2. An owner or manager of a pub or hotel.

[From Latin publicanus, from publicum (public revenue), from publicus (public), from populus (people).]
From Latin
thanatopsis (than-uh-TOP-sis) noun
A reflection upon death.

[From Greek thanatos (death) + -opsis (appearance, view).]
From Greek
impost (IM-post) noun
1. A tax or a similar mandatory payment.

2. The weight a horse must carry in a handicap race.

3. The top part of a pillar of a wall, usually projecting in the form of an ornamental molding, on which an arch rests.

[From Latin imponere (to impose), from ponere (to place).]
From Latin
anabiosis (an-uh-bi-O-sis) noun
A return to life after death or apparent death.

[From Greek anabiosis (coming back to life), from anabioun (to return to life), from ana- (back) + bio- (life).]
From Greek
capitation (kap-i-TAY-shuhn) noun
1. A counting of heads.

2. A uniform tax assessed by the head; a poll tax.

3. A fee extracted from each student.

[From Late Latin capitation- (poll tax), from caput (head).]
From Latin
belles-lettres (bel-LET-ruh) noun
Literary works valued for their aesthetic qualities rather than information or instruction.

[From French belles (fine) + lettres (letters, literature).]
From French
orihon (OR-ee-hon) noun
A book or manuscript folded like an accordion: a roll of paper inscribed on one side only, folded backwards and forwards.

[From Japanese, ori (fold), + hon (book).]
From Japanese
amphigory (AM-fi-gor-ee) noun, also amphigouri
A nonsensical piece of writing, usually in verse form, typically composed as a parody.

[From French amphigouri, of obscure origin.]
From French
conspectus (kuhn-SPEK-tuhs) noun
A general survey, synopsis, outline, or digest of something.

[From Latin conspectus, past participle of conspicere, from con- (complete)
+ spicere (to look).]
From Latin
magnum opus (MAG-num OH-puhs) noun (plural magnum opuses or magna opera)
A great work of literature, music, art, etc., especially the finest work of an individual.

[From Latin magnum, neuter of magnus (large), opus (work).]
From Latin
oniomania (O-nee-uh-MAY-nee-uh, -MAYN-yuh) noun
Compulsive shopping; excessive, uncontrollable desire to buy things.
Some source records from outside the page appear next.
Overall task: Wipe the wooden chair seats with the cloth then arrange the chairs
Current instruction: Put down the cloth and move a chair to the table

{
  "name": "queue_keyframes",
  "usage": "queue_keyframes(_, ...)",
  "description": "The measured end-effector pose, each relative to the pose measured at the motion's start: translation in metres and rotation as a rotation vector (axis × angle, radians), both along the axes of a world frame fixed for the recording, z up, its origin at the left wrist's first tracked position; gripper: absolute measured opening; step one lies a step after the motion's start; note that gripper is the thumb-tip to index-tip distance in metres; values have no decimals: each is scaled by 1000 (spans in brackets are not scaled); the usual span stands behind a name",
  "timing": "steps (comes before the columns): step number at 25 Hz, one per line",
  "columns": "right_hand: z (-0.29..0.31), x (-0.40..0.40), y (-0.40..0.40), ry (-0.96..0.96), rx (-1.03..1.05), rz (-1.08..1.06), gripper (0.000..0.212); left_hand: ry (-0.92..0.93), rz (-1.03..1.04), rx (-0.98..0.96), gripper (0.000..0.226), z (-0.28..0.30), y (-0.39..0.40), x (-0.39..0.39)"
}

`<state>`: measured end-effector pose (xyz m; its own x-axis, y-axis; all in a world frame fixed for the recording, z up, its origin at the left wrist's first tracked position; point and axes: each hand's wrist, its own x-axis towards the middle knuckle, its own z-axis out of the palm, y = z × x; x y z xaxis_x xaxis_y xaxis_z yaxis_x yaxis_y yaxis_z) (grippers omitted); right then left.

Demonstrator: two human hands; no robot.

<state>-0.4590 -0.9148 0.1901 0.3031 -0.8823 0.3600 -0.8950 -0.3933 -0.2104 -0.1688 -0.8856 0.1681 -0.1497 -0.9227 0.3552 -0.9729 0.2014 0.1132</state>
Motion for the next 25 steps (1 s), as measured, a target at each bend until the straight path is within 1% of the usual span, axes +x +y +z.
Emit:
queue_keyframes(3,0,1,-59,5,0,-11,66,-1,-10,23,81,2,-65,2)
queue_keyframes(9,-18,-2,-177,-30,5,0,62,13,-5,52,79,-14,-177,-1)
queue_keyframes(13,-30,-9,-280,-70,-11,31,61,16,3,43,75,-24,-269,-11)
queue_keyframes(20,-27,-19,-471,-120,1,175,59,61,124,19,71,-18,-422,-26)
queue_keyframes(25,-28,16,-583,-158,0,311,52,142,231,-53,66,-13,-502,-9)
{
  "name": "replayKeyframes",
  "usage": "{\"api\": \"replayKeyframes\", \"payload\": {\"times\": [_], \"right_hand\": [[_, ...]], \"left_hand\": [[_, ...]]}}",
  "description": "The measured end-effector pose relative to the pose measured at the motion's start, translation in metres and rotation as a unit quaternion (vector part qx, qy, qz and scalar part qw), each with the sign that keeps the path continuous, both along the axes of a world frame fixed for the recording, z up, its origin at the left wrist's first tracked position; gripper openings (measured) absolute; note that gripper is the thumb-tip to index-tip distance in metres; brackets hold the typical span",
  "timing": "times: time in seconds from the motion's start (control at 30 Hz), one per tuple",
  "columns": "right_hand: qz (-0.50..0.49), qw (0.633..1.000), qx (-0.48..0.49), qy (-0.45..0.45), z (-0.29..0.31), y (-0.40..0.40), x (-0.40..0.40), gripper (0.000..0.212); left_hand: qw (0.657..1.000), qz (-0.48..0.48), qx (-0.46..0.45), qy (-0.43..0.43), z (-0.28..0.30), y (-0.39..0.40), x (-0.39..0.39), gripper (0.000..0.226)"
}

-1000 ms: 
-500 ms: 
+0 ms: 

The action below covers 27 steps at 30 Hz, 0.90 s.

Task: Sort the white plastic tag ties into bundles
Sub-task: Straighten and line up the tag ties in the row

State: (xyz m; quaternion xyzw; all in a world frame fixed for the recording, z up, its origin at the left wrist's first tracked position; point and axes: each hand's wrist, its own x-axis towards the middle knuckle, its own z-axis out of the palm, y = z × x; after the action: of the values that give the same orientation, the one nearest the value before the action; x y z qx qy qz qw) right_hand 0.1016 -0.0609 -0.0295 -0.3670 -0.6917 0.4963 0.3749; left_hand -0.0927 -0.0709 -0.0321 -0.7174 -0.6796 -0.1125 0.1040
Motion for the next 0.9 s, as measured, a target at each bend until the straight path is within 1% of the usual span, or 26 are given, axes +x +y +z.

[From Latin, from Greek xnios (for sale), from onos (price) + -mania.]
From Greek
garbology (gar-BOL-uh-jee) noun
The study of a society or culture by examining what it discards.

[From garbage (which was originally the word for offal from fowls) + -logy (study).]
onychophagia (on-i-ko-FAY-juh, -jee-uh) noun
The practice of biting one's nails.

[From Greek onycho-, from onyx (nail) + -phagia (eating).]
From Greek
philography (fi-LOG-ruh-fee) noun
The practice of collecting autographs.

[From Greek philo- (loving) + -graphy (writing).]
From Greek
theophany (thee-OF-uh-nee) noun
An appearance of a god to a person.

[From Medieval Latin theophania, from Late Greek theophaneia, from Greek theo- (god) + -phaneia (to show).]